- B.A. Biology, San Jose State University, 1969.
- M.A. Biology, San Jose State University (Moss Landing Marine Laboratories), 1972.
- Ph.D. Biological Oceanography, University of California San Diego (Scripps Institution of Oceanography), 1979.
Current Research Interests:
Biological oceanography and fisheries oceanography with an emphasis on multispecies ichthyoplankton (larval fish) assemblages and Antarctic krill (
). Areas of recent study include eastern boundary currents (California, Peru-Chile, and Benguela Currents) and the Antarctic. Specific interest in these areas are changes in the marine environment associated with climate change.
Occasionally teach a 4 unit "Ichthyoplankton" course (MS 212 Advanced Topics in Marine Vertebrates) which covers the development, biology, ecology, and identification of fish early life stages.
Currently Funded Research Projects:
U.S. Dept. of Commerce - (NOAA/National Marine Fisheries Service)
Krill demography studies: The U.S. Antarctic Marine Living Resources (AMLR) Program"
1-2 Cruise lab assistant(s)
This work represents continued involvement with the U.S. AMLR Program since it began ship operations in the Antarctic during the 1986-87 austral summer season. The AMLR Program provides information needed for U.S. policy relating to the conservation and management of marine living resources of Antarctica. The program is in support of U.S participation in the Convention of Antarctic Marine Living Resources (CCAMLR). The program undertakes (2) 1-month long multidisciplinary cruises in the Antarctic Peninsula region during January-March each year. The funded research project involves an examination of krill (
) abundance, demography and distribution patterns. Additional information is collected on other macrozooplankton and nekton taxa collected in the net samples. The long-term AMLR data base has provided vital information on changes in krill and other macrozooplankton abundance associated with atmospheric warming in the Antarctic Peninsula region.
National Science Foundation
Research on Antarctic Coastal Ecosystem Rates (RACER): ichthyoplankton.

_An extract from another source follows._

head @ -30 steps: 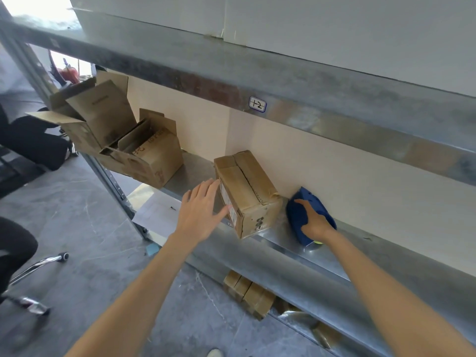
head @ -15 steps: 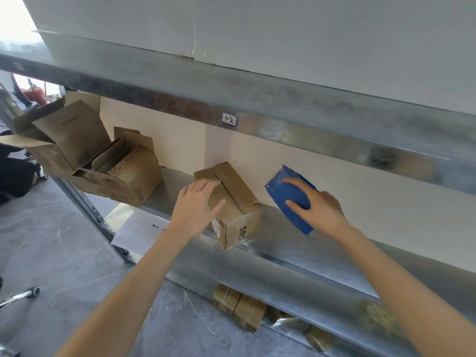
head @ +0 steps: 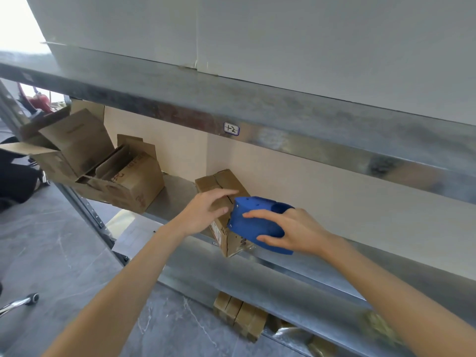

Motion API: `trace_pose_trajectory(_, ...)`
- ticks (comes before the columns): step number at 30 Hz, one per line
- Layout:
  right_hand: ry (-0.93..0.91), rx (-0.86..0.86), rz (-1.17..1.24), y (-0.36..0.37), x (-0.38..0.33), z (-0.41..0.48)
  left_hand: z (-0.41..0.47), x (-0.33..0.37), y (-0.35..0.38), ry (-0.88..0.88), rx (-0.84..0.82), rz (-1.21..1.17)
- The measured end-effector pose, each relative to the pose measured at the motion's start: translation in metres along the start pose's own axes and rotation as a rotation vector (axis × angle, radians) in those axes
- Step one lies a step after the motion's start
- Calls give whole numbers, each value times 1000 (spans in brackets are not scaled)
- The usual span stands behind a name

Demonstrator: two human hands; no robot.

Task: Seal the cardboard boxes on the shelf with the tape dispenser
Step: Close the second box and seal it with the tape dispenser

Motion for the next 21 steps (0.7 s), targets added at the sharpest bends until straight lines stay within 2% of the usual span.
trace_pose_trajectory(5, -62, 9, 9, 0, -14, 4, -4, -2, 11, 15, -122, -163)
trace_pose_trajectory(14, -79, 9, 103, -1, -22, 4, -9, -14, 3, -53, 14, -231)
trace_pose_trajectory(21, -27, -58, 315, -2, -21, 1, -12, -17, -6, -78, 129, -188)
Point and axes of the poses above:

1 July 1992-30 November 1995
2 Masters Thesis students
This project is part of the multidisciplinary RACER program which investigated the functioning of highly productive coastal Antarctic ecosystems. The objective of this research is to describe the distribution, abundance, feeding habits and growth rates of fish early life stages within the Gerlache Strait (Antarctic Peninsula) and to relate these to physical and biological processes observed by RACER program scientists. Samples were collected during austral spring (October-November) 1989 and summer (December) 1991 using vertically and horizontally stratified MOCNESS zooplankton tows; additional sampling was done in Gerlache Strait during winter (July) 1992. Analysis of the spring and summer samples permit the first detailed descriptions of seasonal larval fish assemblages in nearshore Antarctic Peninsula waters. The project will permit evaluation of the importance of the coastal area relative to offshore areas in supporting larval fish assemblages and will provide information on the mechanisms affecting larval dispersal. The study will also provide basic biological information on the young stages of commercially and ecologically important fish stocks. Ned Laman is doing the feeding habit and nutritional condition factor work for his Masters thesis. Dawn Outram is focusing on the early growth rates of a dominant Antarctic fish species for her Masters thesis.
Pending Research Projects
NSF Biological Oceanography
Regime shifts in ichthyoplankton composition and zooplankton biomass in relation to environmental change off northern Chile, 1964-1996
3 years for a Masters Thesis project based on a component of the data base.
This is a renewed collaborative research effort with Dr. Omar Rojas of the Instituto de Fomento Pesquero (IFOP) in Valparaiso, Chile, that involves an examination of the long term ichthyoplankton, zooplankton biomass, hydrographic, and atmospheric data bases derived from IFOP cruises off northern Chile from 1964-1973 and 1983-present. This work is directed towards describing and attempting to discover the underlying factors forcing large-scale environmental changes in the coastal marine ecosystem off Chile. These changes are marked by dominance shifts between anchovy and sardine (fisheries and larval production) as well as changes in the abundance relations of other larval fish taxa and zooplankton abundance. A MLML graduate student will be supported for 3 years to work on some aspect of this extensive data base as a Masters Thesis project.
NSF Office of Polar Programs
"Southern Ocean JGOFS: Spatial, temporal, and trophic variability of mesozooplankton in the Ross Sea and Antarctic Polar Front Zone"
This is a collaborative effort with Drs. Karen Wishner (University of Rhode Island Graduate School of Oceanography) and Marcia Gowing (UCSC) that fits within the established guidelines of the U.S. Joint Global Ocean Flux Study (JGOFS) if the Southern Ocean. The work is to be done in the Pacific Sector of the Antarctic near the ice edge zone of Ross Sea and at the Polar Front. We are proposing to assess the role of zooplankton in regulating primary productivity and biogenic fluxes in these two areas. Funding is requested to support a technician for 4 years.